L’homme de Dieu, selon la narration syriaque primitive qui semble postérieure d’un demi-siècle à peine aux événements, vécut à Édesse sous l’évêque Rabula (412-435). Sa sainteté fut reconnue seulement après sa mort, mais son culte se répandit immédiatement dans l’Orient grec, qui, nous ne savons pourquoi, donna au pèlerin anonyme le nom d’Alexis.

Son histoire fut chantée au IXe siècle par Joseph l’Hymnographe, et, transportée à Rome sur l’Aventin, elle trouva un panégyriste enthousiaste en saint Adalbert, évêque de Prague, devenu moine au monastère de Saint-Boniface.

Les Grecs célèbrent la fête d’Alexis le 17 mars : Ἀλεξίου τοῦ άνθρώπου τοῦ Θεοῦ.

La messe est du Commun, sauf les deux lectures. L’Évangile est celui de la fête des Abbés ; — le titre : homme de Dieu, chez les Syriens, désigne probablement la profession monastique du saint mendiant. Quant à l’épître (I Timot., VI, 6-12), l’Apôtre y traite des périls qu’entraîné la possession des richesses. Tel un hydropique altéré, plus le riche possède, plus il veut posséder. Il n’a jamais assez, et pour thésauriser davantage, il sacrifie parfois l’honnêteté, l’amitié, la santé corporelle et jusqu’à la religion et au salut de son âme. L’apôtre conclut donc en observant que l’intime racine de tout péché est la cupidité.

Voilà les motifs surnaturels sur quoi se fonde la pauvreté évangélique que professent par vœu les religieux. Selon l’observation du Docteur angélique, ceux-ci, moyennant un tel renoncement, éloignent efficacement d’eux-mêmes tout ce qui aurait pu créer un obstacle au développement de la charité et de la grâce de Dieu dans leur âme.
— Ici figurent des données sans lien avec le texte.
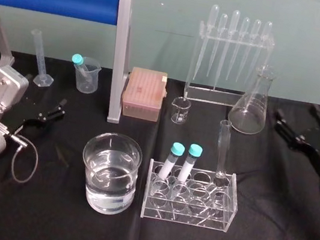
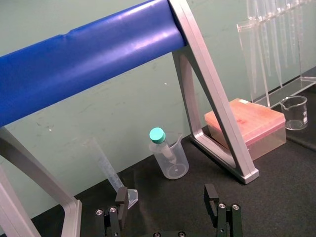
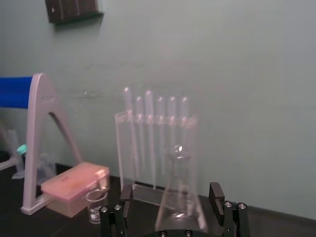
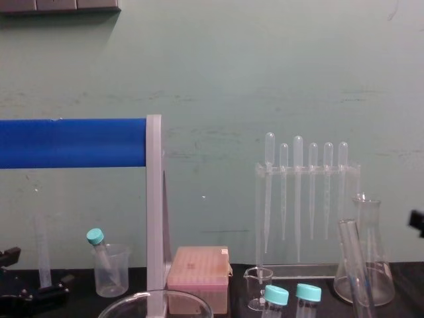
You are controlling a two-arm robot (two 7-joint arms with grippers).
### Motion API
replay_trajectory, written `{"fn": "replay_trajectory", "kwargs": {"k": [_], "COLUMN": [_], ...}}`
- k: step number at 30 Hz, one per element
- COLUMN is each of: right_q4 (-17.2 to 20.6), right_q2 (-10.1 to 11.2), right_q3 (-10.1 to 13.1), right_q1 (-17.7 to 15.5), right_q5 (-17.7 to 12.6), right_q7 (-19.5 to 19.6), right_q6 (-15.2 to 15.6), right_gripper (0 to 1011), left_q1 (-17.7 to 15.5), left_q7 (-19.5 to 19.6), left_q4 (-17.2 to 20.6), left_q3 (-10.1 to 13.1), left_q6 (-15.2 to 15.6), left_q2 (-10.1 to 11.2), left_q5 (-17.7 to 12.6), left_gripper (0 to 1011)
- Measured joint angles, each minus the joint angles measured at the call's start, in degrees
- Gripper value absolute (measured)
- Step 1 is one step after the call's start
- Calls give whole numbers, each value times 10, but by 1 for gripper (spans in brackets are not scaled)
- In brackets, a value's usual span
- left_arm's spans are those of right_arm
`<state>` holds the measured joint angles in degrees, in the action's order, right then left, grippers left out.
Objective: Hold the test tube with one hand and immerse one end into the beaker, then return it to the test tube rack.
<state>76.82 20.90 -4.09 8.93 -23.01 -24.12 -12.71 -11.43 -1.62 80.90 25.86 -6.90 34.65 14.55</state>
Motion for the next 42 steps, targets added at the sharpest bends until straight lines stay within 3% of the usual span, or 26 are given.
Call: {"fn": "replay_trajectory", "kwargs": {"k": [1, 5, 7, 11, 42], "right_q4": [-34, -84, -130, -162, -150], "right_q2": [-3, -10, -17, -24, -21], "right_q3": [-11, -33, -57, -75, -68], "right_q1": [27, 70, 108, 131, 123], "right_q5": [-5, -11, -18, -26, -24], "right_q7": [-17, -46, -73, -98, -89], "right_q6": [5, 17, 34, 45, 40], "right_gripper": [1004, 1004, 1004, 1004, 1004], "left_q1": [0, 0, 0, 0, 0], "left_q7": [0, 0, 0, 0, 0], "left_q4": [0, 0, 0, 0, 0], "left_q3": [0, 0, 0, 0, 0], "left_q6": [0, 0, 0, 0, 0], "left_q2": [0, 0, 0, 0, 0], "left_q5": [0, 0, 0, 0, 0], "left_gripper": [1000, 1000, 1000, 1000, 1000]}}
Les Menées des Grecs contiennent les vers suivants en l’honneur de l’homme de Dieu :

Toi seul portas sur la terre le nom d’homme de Dieu.

Toi seul au ciel également as obtenu, ô Père, un nom nouveau.

Le dix-septième jour t’apporte la mort, ô Alexis.

Dom Pius Parsch, Le guide dans l’année liturgique

Il quitta sa maison, son père et son épouse pour l’amour de Dieu.

1. Saint Alexis. — Qui fut-il exactement et dans quelle mesure les faits qu’on lui attribue sont-ils exacts ? Cet « homme de Dieu », comme on l’appelle en Orient, a-t-il vécu en Orient ou à Rome ? Ce sont des questions que nous n’avons pas à discuter ici.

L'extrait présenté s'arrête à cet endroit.